The colour system behind this site — and how to play with it
Switching the Lights
Most personal websites pick a colour scheme and stick with it. I couldn’t decide — so I built a system instead. This site has five named palettes, a light/dark mode toggle, and keyboard shortcuts to switch them without reloading. Colours switch at runtime via CSS custom properties.
How to use it
Press p on any page (when not typing in a form field) to cycle through the five palettes. Press d to toggle dark mode. A small toast notification appears bottom-right with the name. Your choices are remembered in the browser between visits.
Dark mode — press d, use the moon icon in the navigation bar, or click below. The site also respects your OS preference automatically.
Click to switch palette:
Colour maps
Each palette is shown as two ten-colour strips — light and dark mode. They are meant to be read as overall colour moods rather than as labelled implementation tokens.
Colour palettes
D · Moonlight is the default. Blue-family link colours sit naturally inside dense academic citations. The orange accent adds warmth without clashing with the scientific domain. In dark mode the purple‑navy backgrounds read as midnight sky — visible colour without eye-strain.
H · Fieldnote — carbon olive primary, olive-brass secondary, ochre accent. This is the quietest of the optional palettes: more like an archival field notebook or museum label than a digital product skin. It is warmer than Moonlight, less green than Verdant, and deliberately restrained for long academic pages.
E · Verdant — deep forest green primary, amber accent. Works particularly well in dark mode where the greens deepen toward something close to a terminal aesthetic. The light surfaces pick up a faint green tint that reads biophilic rather than clinical.
F · Claret — deep wine primary, crimson secondary (7.2:1 contrast against white — the highest contrast in the set), gold accent. Most dramatic in dark mode: the surface stack from near-black to deep red‑dark gives the impression of coals. The gold accent against these surfaces is the most striking colour combination in the set.
G · Meridian — deep plum primary, mauve secondary, vivid teal accent. A split-complementary pairing (plum ↔ teal, ~180° apart via the split). Unusual and striking, but mauve link colours inside dense research text felt a step too far from academic convention. Demoted from default to Easter egg.
How it works
The site is built on Jekyll with a custom colour architecture on top of the Feeling Responsive theme. At build time, a Sass variable ($color-scheme: D) selects the active palette. All derived values — surface tints, muted text, border shades — are computed with scale-color() and mix() and exported as static CSS custom properties on :root and html[data-theme="dark"].
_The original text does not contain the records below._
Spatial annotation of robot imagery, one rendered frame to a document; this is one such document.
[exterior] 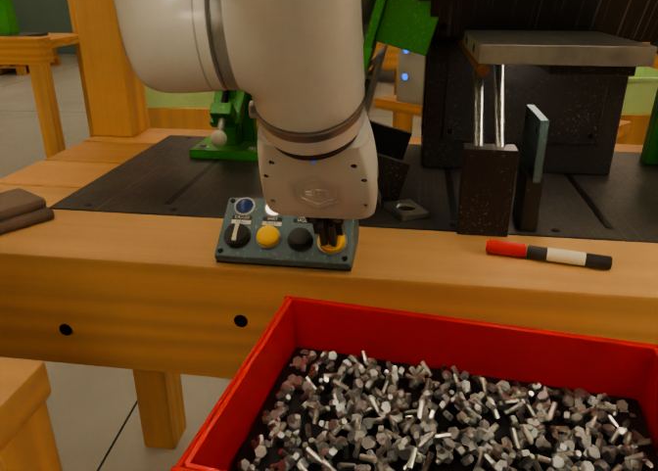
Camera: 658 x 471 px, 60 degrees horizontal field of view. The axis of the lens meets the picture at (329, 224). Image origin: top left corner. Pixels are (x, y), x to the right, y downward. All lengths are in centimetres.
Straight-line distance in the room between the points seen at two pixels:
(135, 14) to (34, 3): 1207
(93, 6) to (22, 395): 88
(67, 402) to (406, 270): 153
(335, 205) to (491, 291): 20
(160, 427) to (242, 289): 110
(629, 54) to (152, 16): 43
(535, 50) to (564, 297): 24
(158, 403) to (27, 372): 106
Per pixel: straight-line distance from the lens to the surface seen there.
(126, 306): 70
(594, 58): 61
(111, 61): 130
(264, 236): 61
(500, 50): 59
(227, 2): 36
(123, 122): 131
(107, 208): 84
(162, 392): 162
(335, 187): 48
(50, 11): 1231
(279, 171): 47
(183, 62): 38
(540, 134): 70
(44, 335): 78
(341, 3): 35
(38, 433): 65
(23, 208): 81
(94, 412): 193
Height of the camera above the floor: 118
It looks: 23 degrees down
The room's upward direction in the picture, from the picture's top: straight up
At runtime, pressing p writes data-palette="X" on the <html> element. The stylesheet carries pre-compiled variable overrides for each palette under html[data-palette="X"] — specificity (0,1,1) beats :root (0,1,0), so the switch is instant with no fetch, no rebuild, and no flash. An anti-FOUC snippet in <head> reads localStorage before the first paint so your saved palette applies before any content renders.
The colormaps above are deliberately minimal: ten swatches for light mode and ten for dark mode, enough to show the character of each palette without turning the page into a table of hex values. The default palette is what first-time visitors see and what I consider the canonical look of the site. Everything else is optional. If you are reading this in Claret dark mode, those deep red surfaces are doing exactly what I intended.